__COLLECTED MATERIAL__

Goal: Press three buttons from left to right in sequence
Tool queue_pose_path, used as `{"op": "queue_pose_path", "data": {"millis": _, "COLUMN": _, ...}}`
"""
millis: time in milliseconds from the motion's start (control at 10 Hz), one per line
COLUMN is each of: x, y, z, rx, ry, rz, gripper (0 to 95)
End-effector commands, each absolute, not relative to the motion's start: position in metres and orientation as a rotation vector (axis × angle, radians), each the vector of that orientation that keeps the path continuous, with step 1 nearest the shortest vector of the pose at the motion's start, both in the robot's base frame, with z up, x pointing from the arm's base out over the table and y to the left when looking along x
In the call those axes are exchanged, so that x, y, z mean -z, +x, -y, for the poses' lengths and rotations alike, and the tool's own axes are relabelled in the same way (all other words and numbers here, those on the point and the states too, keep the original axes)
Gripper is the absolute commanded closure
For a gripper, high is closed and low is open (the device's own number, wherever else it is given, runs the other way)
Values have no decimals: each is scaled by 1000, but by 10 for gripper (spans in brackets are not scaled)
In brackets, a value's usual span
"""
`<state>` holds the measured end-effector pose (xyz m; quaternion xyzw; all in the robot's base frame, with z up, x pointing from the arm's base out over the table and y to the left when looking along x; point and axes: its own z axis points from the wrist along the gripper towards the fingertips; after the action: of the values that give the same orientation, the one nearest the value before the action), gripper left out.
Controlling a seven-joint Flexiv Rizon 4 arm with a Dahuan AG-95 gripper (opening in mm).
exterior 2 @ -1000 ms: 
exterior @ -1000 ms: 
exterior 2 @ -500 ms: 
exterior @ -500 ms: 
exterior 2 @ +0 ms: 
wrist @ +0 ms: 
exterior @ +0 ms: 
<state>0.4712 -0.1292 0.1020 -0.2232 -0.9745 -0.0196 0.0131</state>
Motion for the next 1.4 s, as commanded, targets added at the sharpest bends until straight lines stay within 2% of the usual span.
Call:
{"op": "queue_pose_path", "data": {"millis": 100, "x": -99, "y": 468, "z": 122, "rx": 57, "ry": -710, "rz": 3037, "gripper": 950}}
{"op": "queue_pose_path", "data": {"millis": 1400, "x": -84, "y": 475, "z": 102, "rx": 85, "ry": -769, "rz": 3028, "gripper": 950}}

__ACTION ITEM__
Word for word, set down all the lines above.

__SOLUTION TO THIS TASK__
Goal: Press three buttons from left to right in sequence
Tool queue_pose_path, used as `{"op": "queue_pose_path", "data": {"millis": _, "COLUMN": _, ...}}`
"""
millis: time in milliseconds from the motion's start (control at 10 Hz), one per line
COLUMN is each of: x, y, z, rx, ry, rz, gripper (0 to 95)
End-effector commands, each absolute, not relative to the motion's start: position in metres and orientation as a rotation vector (axis × angle, radians), each the vector of that orientation that keeps the path continuous, with step 1 nearest the shortest vector of the pose at the motion's start, both in the robot's base frame, with z up, x pointing from the arm's base out over the table and y to the left when looking along x
In the call those axes are exchanged, so that x, y, z mean -z, +x, -y, for the poses' lengths and rotations alike, and the tool's own axes are relabelled in the same way (all other words and numbers here, those on the point and the states too, keep the original axes)
Gripper is the absolute commanded closure
For a gripper, high is closed and low is open (the device's own number, wherever else it is given, runs the other way)
Values have no decimals: each is scaled by 1000, but by 10 for gripper (spans in brackets are not scaled)
In brackets, a value's usual span
"""
`<state>` holds the measured end-effector pose (xyz m; quaternion xyzw; all in the robot's base frame, with z up, x pointing from the arm's base out over the table and y to the left when looking along x; point and axes: its own z axis points from the wrist along the gripper towards the fingertips; after the action: of the values that give the same orientation, the one nearest the value before the action), gripper left out.
Controlling a seven-joint Flexiv Rizon 4 arm with a Dahuan AG-95 gripper (opening in mm).
exterior 2 @ -1000 ms: 
exterior @ -1000 ms: 
exterior 2 @ -500 ms: 
exterior @ -500 ms: 
exterior 2 @ +0 ms: 
wrist @ +0 ms: 
exterior @ +0 ms: 
<state>0.4712 -0.1292 0.1020 -0.2232 -0.9745 -0.0196 0.0131</state>
Motion for the next 1.4 s, as commanded, targets added at the sharpest bends until straight lines stay within 2% of the usual span.
Call:
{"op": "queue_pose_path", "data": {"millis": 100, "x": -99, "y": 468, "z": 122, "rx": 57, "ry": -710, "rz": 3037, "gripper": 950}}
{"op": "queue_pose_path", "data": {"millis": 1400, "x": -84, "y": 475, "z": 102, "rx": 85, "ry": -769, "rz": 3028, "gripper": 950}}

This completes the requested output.